Savaşın kökeninde yatan sebep, oligarşik kapitalizm

Savaşın kökeninde yatan sebep, oligarşik kapitalizm
“Düşman” bizi yok etmeye çalışmıyor, sadece Batı’nın Müslüman topraklarını terk etmesini istiyor – ancak liderlerimiz, kâr sistemi bunu gerektirdiği için savaşı destekliyor. ABD, 11 Eylül’den bu yana 300 binden fazla kişiyi öldürdü - bizim Dünya Ticaret Merkezi’nde verdiğimiz kaybın yüz misli. Bu 300 bin kişinin büyük çoğunluğu da sivildi.

 

 

 

William T. Hathaway

 

 

Middle East Eye

 

 

“Düşman” bizi yok etmeye çalışmıyor, sadece Batı'nın Müslüman topraklarını terk etmesini istiyor – ancak liderlerimiz, kâr sistemi bunu gerektirdiği için savaşı destekliyor.

 

 

“Gözü dönmüş fanatikler bizi öldürmeye ve ülkemizi yok etmeye çalışıyor. Deniz aşırı bölgelerde askerlerimizi havaya uçuruyor. Ülkemize sızdılar. Çok geç olmadan bu vahşi savaşçılara karşı kendimizi korumalıyız.”



Bu terane şirket kontrollü medya ve politikacılar tarafından yıllardır tekrar ediliyor ve bize korku pompalanıyor. Bu söylem, kendimiz gibi insanlar olan yüzbinlerce kişiyi öldüren ve ABD'yi neredeyse iflas ettiren, kitlesel çaplı, devamlı bir savaşı meşrulaştırmak için kullanıldı.



Peki bu gerçekten doğru mu? Bu savaşı kim başlattı? Ne zaman başladı? Bu çatışmanın tarihi, kulaklarımıza devamlı olarak çalınandan daha farklı bir hikayeyi ortaya çıkarıyor. Romalılar, Ortadoğu'ya hakim olmaya ve onu yağmalamaya çalışan ilk Batılı topluluktu; onları önce Haçlılar, arkasından da Ondokuzuncu Yüzyıl emperyalistleri izledi. Arapların perspektifinden bakıldığında, barbarlar devamlı olarak kuzeyden gelmeye devam ettiler, onlar da bu gelenleri def etmeye devam ettiler. Geride kalan 100 yıl içinde, yeni bir hazine keşfedildikçe saldırılar yoğunlaştı: çöl kumlarının altında dev kara, sıvı altın rezervleri bulunmuştu.

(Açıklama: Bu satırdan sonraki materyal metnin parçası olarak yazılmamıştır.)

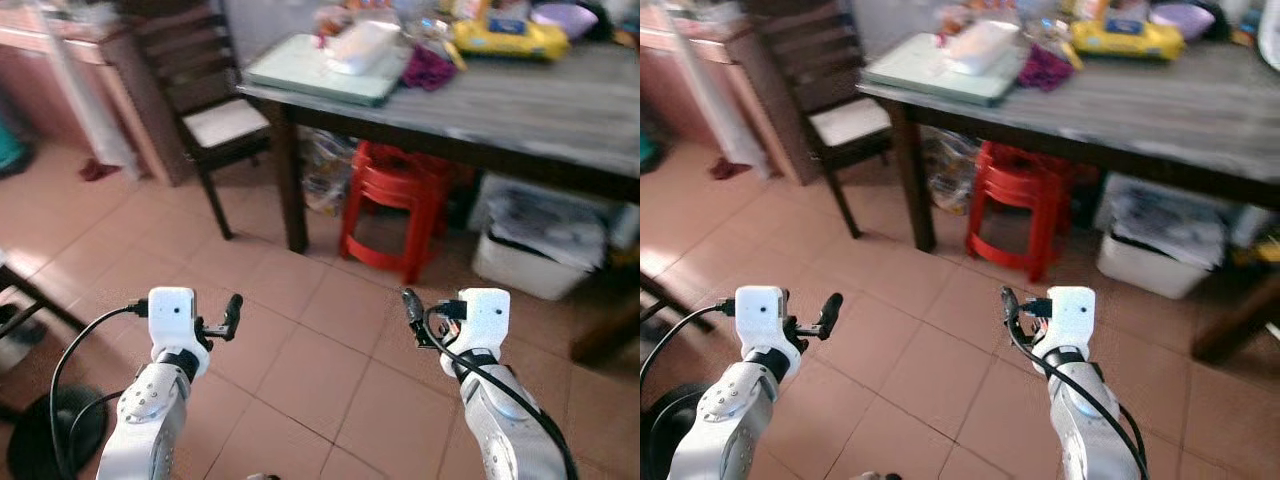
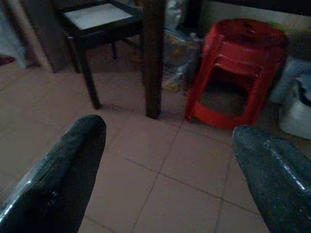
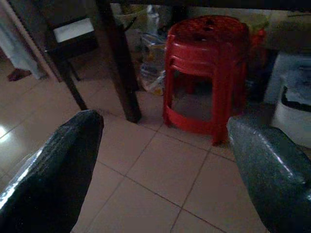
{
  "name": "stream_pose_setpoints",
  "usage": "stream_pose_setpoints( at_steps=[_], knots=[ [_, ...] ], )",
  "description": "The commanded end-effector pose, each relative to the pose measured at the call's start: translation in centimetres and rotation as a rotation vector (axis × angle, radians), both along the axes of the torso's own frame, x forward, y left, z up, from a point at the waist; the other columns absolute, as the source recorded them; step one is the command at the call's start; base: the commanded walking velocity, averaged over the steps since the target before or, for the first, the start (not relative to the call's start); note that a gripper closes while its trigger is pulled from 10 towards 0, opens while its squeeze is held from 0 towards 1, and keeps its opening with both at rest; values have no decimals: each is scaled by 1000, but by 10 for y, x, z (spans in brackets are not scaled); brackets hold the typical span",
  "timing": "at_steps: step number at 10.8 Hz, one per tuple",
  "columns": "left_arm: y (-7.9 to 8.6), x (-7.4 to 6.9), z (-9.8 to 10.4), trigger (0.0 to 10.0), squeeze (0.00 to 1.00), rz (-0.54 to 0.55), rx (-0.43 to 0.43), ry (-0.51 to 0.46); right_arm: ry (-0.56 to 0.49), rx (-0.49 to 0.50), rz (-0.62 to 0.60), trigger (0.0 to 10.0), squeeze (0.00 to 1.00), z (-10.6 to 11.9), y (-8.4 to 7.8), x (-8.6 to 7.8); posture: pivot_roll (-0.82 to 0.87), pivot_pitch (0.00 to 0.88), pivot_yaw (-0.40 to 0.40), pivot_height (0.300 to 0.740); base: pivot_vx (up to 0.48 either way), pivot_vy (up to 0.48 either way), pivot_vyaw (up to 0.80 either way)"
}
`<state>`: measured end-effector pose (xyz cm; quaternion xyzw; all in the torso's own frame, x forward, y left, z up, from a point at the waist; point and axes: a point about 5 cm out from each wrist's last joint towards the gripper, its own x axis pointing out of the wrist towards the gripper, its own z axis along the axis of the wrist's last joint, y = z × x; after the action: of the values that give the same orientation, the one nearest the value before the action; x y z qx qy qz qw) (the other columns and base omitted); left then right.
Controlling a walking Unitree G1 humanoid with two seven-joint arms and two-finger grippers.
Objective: Setting the table
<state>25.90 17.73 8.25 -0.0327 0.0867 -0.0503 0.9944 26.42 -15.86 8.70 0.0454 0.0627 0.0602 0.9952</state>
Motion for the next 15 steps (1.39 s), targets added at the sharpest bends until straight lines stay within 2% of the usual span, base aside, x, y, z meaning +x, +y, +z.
stream_pose_setpoints(
  at_steps=[1, 3, 5, 7, 10, 12, 15],
  knots=[
    [1, -2, 0, 10000, 0, -2, -6, -3, 13, -2, -1, 10000, 0, -1, 1, 0, -34, 122, 51, 740, 0, -307, -800],
    [0, -4, -1, 10000, 0, -10, -11, 4, 15, 0, 2, 10000, 0, -2, 2, -2, -33, 124, 47, 740, 0, -328, -800],
    [0, -4, 1, 10000, 0, -5, -27, -4, -15, -18, 8, 10000, 0, 3, 2, 0, -29, 126, 44, 740, 0, -240, -259],
    [-6, 0, 23, 10000, 0, -17, -47, -105, -150, -100, -4, 10000, 0, 27, 3, 3, -26, 128, 39, 740, 0, 0, 0],
    [-6, -3, 39, 10000, 0, 12, -41, -217, -243, -169, -30, 10000, 0, 45, 1, 2, -34, 132, 29, 740, 0, -306, 0],
    [1, -12, 34, 10000, 0, 80, -25, -249, -222, -182, -70, 10000, 0, 39, -6, -7, -40, 136, 27, 740, 0, 0, 0],
    [2, -17, 25, 10000, 0, 94, -53, -286, -164, -145, -100, 10000, 0, 28, -9, -9, -38, 134, 25, 740, 0, 0, 0]
  ],
)
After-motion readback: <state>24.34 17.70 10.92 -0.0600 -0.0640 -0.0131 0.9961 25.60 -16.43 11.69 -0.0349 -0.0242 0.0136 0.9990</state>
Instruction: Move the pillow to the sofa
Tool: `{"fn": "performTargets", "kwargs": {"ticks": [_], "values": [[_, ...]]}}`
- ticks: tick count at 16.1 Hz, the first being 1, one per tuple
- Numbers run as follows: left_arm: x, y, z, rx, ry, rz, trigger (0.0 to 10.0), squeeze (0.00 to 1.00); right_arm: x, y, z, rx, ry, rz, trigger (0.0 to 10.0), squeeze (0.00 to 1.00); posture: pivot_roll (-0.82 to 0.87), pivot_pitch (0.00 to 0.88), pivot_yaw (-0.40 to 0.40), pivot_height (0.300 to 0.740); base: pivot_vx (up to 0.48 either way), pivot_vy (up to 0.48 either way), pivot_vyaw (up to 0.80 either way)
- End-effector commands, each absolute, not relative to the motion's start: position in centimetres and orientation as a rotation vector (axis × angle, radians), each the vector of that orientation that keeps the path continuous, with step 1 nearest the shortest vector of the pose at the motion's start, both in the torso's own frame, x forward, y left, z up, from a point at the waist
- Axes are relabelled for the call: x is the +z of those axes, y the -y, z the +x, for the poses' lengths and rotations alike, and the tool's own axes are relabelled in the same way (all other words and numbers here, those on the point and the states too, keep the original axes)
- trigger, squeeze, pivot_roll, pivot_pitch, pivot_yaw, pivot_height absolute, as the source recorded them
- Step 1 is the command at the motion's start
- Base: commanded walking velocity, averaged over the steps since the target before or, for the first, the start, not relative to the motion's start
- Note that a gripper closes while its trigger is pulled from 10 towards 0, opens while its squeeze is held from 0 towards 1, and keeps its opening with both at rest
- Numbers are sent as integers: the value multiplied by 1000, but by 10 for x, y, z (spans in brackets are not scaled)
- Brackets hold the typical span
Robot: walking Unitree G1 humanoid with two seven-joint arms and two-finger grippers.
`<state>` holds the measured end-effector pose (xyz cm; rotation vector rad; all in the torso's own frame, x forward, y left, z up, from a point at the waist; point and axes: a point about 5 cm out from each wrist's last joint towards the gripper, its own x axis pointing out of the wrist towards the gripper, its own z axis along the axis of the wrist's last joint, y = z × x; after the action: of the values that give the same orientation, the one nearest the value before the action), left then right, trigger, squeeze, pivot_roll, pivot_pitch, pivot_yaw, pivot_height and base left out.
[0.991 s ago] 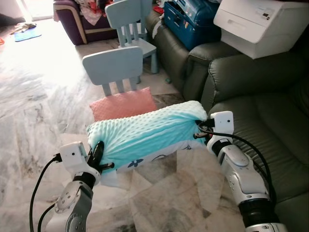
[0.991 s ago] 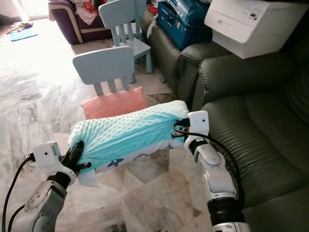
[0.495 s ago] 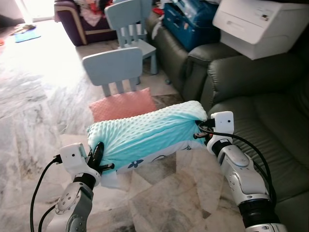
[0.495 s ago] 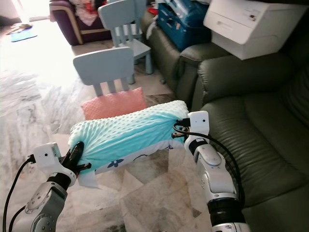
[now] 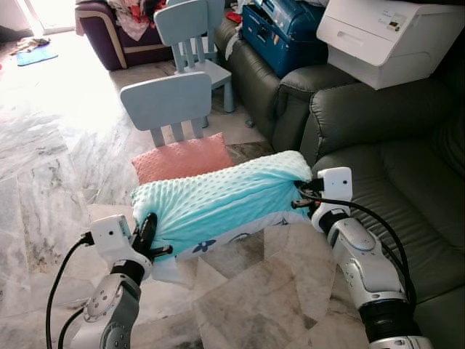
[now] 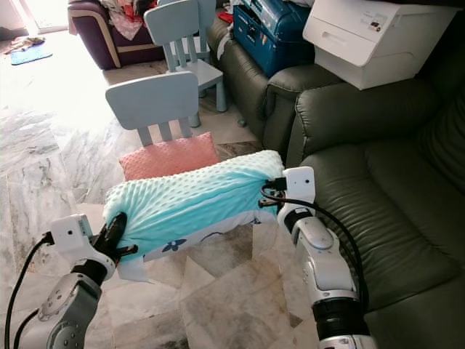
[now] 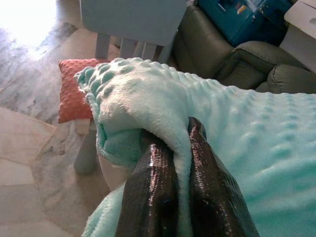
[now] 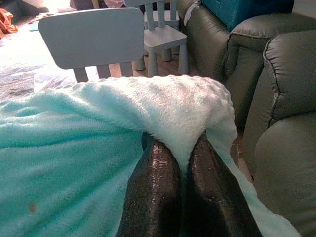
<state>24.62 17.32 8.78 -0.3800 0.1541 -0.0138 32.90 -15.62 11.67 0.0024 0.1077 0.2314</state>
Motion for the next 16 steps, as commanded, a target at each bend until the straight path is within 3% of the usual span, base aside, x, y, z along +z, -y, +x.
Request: {"fn": "performTargets", "kwargs": {"ticks": [1,3,16], "values": [[85,-176,244,8,-162,-357,10000,0,122,164,330,203,-92,5,10000,0,-198,113,39,740,0,0,-800],[86,-175,245,-16,-146,-331,10000,0,124,163,329,208,-75,-6,10000,0,-198,114,40,740,0,0,-800],[85,-174,242,-30,-147,-356,10000,0,123,162,328,214,-72,-5,10000,0,-196,113,41,740,0,0,-32]]}}
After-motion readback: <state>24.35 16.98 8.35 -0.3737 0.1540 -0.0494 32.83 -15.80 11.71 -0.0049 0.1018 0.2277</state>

Birinci Dünya Savaşı sırasında İngilizler Araplara bağımsızlık vaat ederek onları kendi taraflarında savaşmaya ikna etti. Binlercesi, bu özgürlük vaadi nedeniyle İngilizler için savaşırken öldü. Fakat zaferden sonra İngiltere buraları terk etmeyi reddetti. Bölgeyi kendi çıkarlarına uygun şekilde yönetmek için kukla krallar – Irak'ta Faysal ve Suudi Arabistan'da İbn Suud – yerleştirmek yoluyla kontrolü sürdürdü.



İkinci Dünya Savaşı'ndan sonra İngiltere ve ABD, Almanların suçunun bedelini Araplara ödeterek, İsrail devletini kurmak üzere Arap toprağına el konulması için Birleşmiş Milletler'e baskı yaptı. İsrail, Yahudiler için bir yurt sunmaya ilave olarak Batı'nın Ortadoğu'daki ekonomik ve askeri gücü için de bir ileri üs olacaktı. Araplar için ise bu, Avrupalıların bir kez daha kendi topraklarını işgal etmesiydi.

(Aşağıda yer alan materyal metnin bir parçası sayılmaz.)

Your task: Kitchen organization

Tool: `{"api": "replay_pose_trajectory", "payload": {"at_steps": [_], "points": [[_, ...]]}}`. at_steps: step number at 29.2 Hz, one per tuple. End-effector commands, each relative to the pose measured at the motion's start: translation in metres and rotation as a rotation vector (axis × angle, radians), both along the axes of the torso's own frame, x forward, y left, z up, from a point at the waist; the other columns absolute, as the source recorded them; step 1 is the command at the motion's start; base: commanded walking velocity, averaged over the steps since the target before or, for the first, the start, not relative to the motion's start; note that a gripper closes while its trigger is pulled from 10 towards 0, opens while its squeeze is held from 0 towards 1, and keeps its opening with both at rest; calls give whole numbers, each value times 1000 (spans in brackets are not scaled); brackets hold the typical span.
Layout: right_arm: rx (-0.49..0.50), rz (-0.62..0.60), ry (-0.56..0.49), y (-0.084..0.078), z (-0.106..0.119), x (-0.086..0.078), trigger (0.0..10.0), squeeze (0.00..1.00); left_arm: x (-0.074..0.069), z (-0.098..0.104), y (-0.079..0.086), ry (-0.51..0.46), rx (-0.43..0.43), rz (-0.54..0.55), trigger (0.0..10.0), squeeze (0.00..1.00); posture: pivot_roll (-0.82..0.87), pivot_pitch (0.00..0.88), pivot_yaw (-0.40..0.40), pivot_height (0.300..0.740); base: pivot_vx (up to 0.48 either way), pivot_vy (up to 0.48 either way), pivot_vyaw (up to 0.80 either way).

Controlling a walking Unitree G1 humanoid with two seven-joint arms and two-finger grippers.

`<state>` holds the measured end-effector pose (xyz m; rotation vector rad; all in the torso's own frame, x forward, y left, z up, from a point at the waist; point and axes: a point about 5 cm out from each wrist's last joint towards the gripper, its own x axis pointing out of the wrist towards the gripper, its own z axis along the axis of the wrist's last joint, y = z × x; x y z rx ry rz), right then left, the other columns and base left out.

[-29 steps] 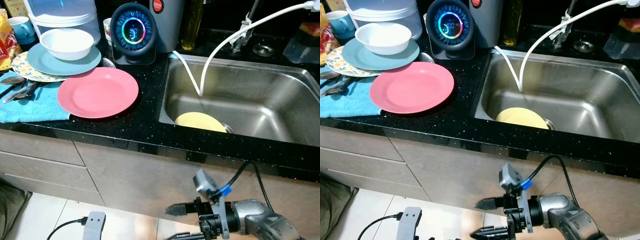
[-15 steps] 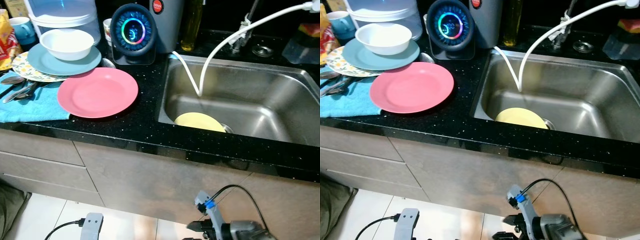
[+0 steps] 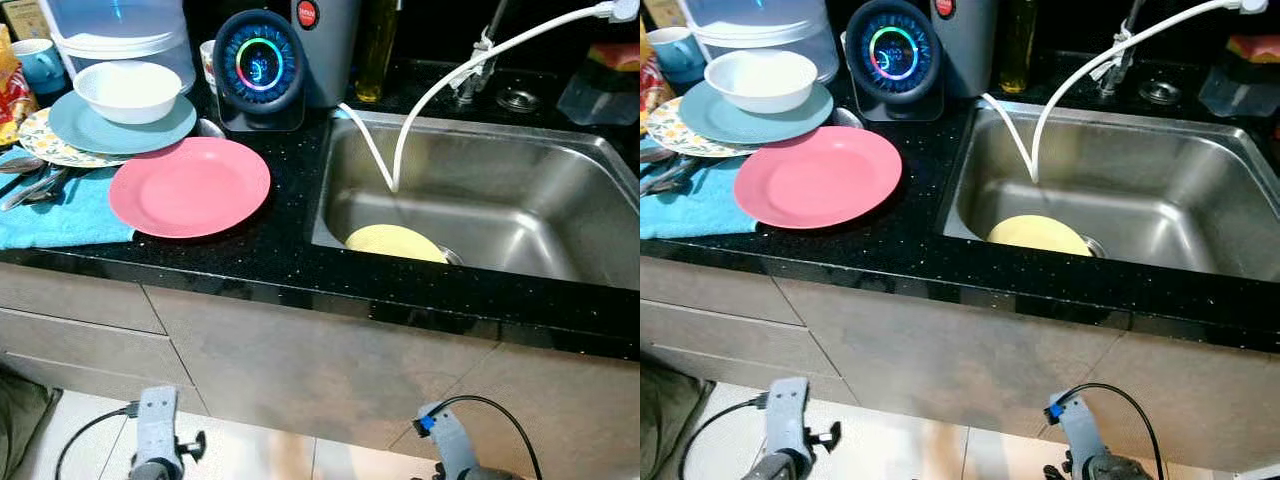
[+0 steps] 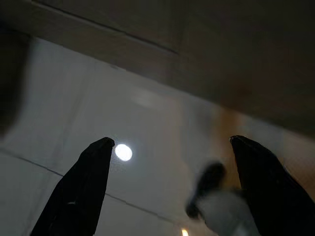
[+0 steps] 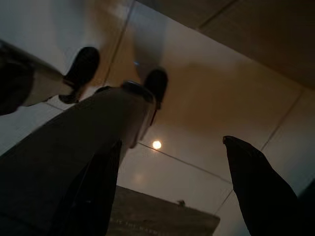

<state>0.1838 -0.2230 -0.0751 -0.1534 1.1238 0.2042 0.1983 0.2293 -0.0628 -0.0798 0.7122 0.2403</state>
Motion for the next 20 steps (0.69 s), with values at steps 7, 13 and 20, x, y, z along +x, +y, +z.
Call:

1950'lerin başlarında ABD ve İngiltere, Batı kontrolü altındaki petrol sanayiini millileştirmeye çalıştığı için İran hükümetini devridi. Biz diktatör olarak Şah'ı yerleştirdik, o ise gecikmeden bize petrol verdi. Ardından kendi halkına karşı 25 yıllık bir terör dönemi başlattı. Şah'ın gizli polisi, kendisine muhalefet eden yüzbinlerce İranlıyı hapsetti, işkenceden geçirdi veya öldürdü. Muhalefettekiler onun ancak Amerikan askeri yardımıyla ayakta durduğunu bildikleri için, ABD'den nefret etmeye başladılar. Sonunda Şah'ı devirdiler, ancak bundan sonra CIA, devrim sonrasında kurulan yeni hükümeti yıkma çalışmalarına başladı. Bu noktada bazı İranlı öğrenciler, ABD Büyükelçiliği çalışanlarını rehin alarak karşılık verdi.

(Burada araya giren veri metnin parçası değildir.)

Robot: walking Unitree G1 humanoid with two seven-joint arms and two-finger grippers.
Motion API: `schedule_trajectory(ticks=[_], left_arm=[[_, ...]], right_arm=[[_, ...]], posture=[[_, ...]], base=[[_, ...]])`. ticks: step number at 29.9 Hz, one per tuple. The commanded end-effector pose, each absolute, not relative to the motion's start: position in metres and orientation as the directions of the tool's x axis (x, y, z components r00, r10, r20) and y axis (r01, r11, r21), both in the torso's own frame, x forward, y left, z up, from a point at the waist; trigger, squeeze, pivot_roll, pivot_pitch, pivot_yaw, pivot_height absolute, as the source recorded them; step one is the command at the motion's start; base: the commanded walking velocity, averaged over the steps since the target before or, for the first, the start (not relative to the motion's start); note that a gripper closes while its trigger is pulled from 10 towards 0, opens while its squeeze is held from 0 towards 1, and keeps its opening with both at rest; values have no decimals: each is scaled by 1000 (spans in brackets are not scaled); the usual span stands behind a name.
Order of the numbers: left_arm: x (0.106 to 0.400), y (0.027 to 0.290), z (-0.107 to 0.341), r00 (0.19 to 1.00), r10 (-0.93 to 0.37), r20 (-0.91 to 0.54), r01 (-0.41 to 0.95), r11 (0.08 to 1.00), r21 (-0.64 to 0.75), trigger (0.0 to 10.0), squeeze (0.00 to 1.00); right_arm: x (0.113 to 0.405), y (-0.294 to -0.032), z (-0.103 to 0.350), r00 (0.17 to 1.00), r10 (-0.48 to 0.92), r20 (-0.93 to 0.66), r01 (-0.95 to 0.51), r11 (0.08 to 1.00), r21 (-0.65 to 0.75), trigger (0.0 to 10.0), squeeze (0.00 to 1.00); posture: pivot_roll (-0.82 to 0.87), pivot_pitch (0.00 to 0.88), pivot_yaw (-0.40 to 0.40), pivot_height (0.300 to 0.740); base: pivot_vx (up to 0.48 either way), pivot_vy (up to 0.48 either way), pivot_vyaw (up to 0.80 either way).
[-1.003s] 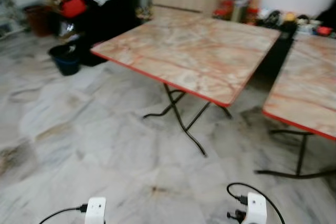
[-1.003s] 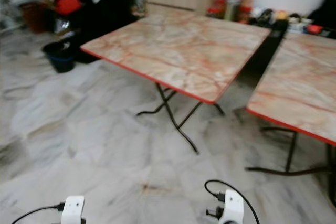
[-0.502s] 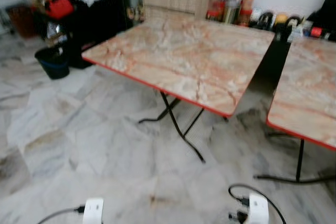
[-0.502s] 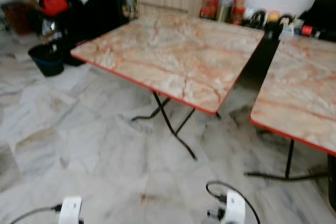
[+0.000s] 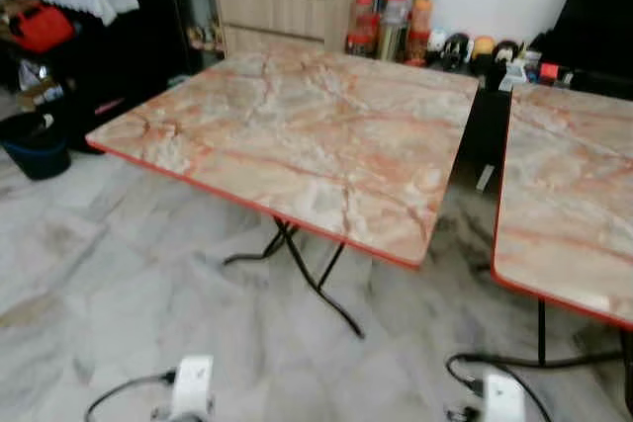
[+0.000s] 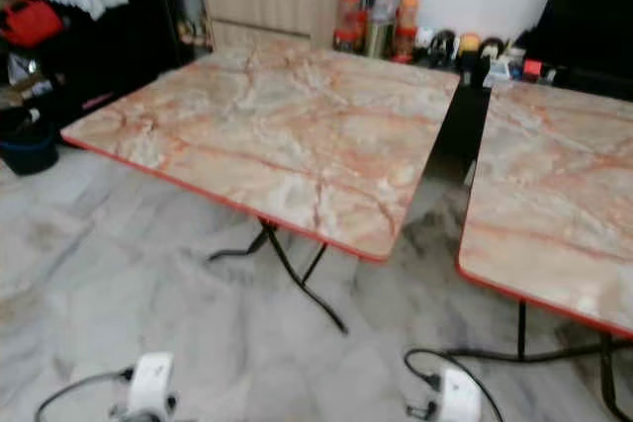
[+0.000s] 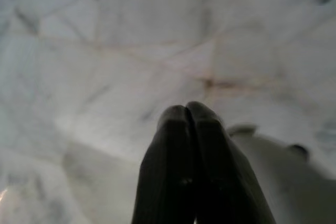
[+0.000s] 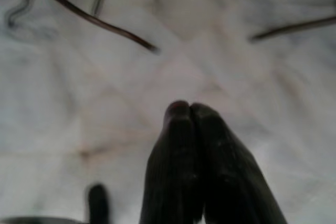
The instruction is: Setting the table
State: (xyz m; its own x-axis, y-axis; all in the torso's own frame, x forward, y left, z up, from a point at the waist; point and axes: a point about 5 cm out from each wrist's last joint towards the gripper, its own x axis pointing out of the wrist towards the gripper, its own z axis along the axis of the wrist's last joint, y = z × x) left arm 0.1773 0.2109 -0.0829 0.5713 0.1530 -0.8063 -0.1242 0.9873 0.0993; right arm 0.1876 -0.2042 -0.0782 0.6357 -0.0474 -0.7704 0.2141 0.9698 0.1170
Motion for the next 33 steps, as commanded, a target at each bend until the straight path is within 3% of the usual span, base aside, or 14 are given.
schedule_trajectory(ticks=[1, 16, 22, 33], left_arm=[[183, 201, -82, 585, 128, -801, -128, 990, 65, 10000, 0], [184, 202, -81, 592, 124, -796, -128, 990, 60, 10000, 0], [183, 203, -82, 580, 144, -802, -101, 989, 105, 10000, 0], [181, 204, -82, 572, 152, -806, -101, 988, 114, 10000, 0]], right_arm=[[174, -217, -82, 602, -79, -795, 240, 967, 85, 10000, 0], [175, -217, -82, 604, -78, -793, 235, 969, 83, 10000, 0], [174, -217, -82, 608, -78, -790, 233, 969, 84, 10000, 0], [173, -216, -83, 608, -73, -790, 231, 969, 88, 10000, 0]], posture=[[11, 14, -9, 740], [10, 0, -12, 740], [9, 0, -14, 740], [5, 0, -11, 740]], base=[[0, 0, -619], [0, 0, -618], [0, 0, 0], [0, -456, 0]])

1950'lerin ortalarında Mısır, Süveyş Kanalı'nı millileştirmeye ve buradan elde edilen geliri, halkın yoksulluktan çıkmasına yardım etmek üzere kullanmaya karar verdi. İngiliz ve Fransız pay sahiplerine, kendi payları için tam piyasa değerini ödemek istiyorladı, ancak Batılı hükümetler ve İsrail buna şiddet yoluyla, Mısır'a boyun eğdirmek için ülkeye saldırmak ve ülkeyi bombalamak yoluyla karşılık verdi.



Ülkeler, hakkaniyetli bir tazminat ödedikleri müddetçe kaynaklarını millileştirme hakkına sahiptir, bu yüzden İran ve Mısır'ın yapmak istediği şey hukuka uygundu. Ancak Batı'nın yanıtı, uluslararası hukuku ve Birleşmiş Milletler Şartı'nı ihlal eden yasadışı saldırı niteliğindeydi. Kurbanlarında da, derin bir intikam azmini teşvik etti.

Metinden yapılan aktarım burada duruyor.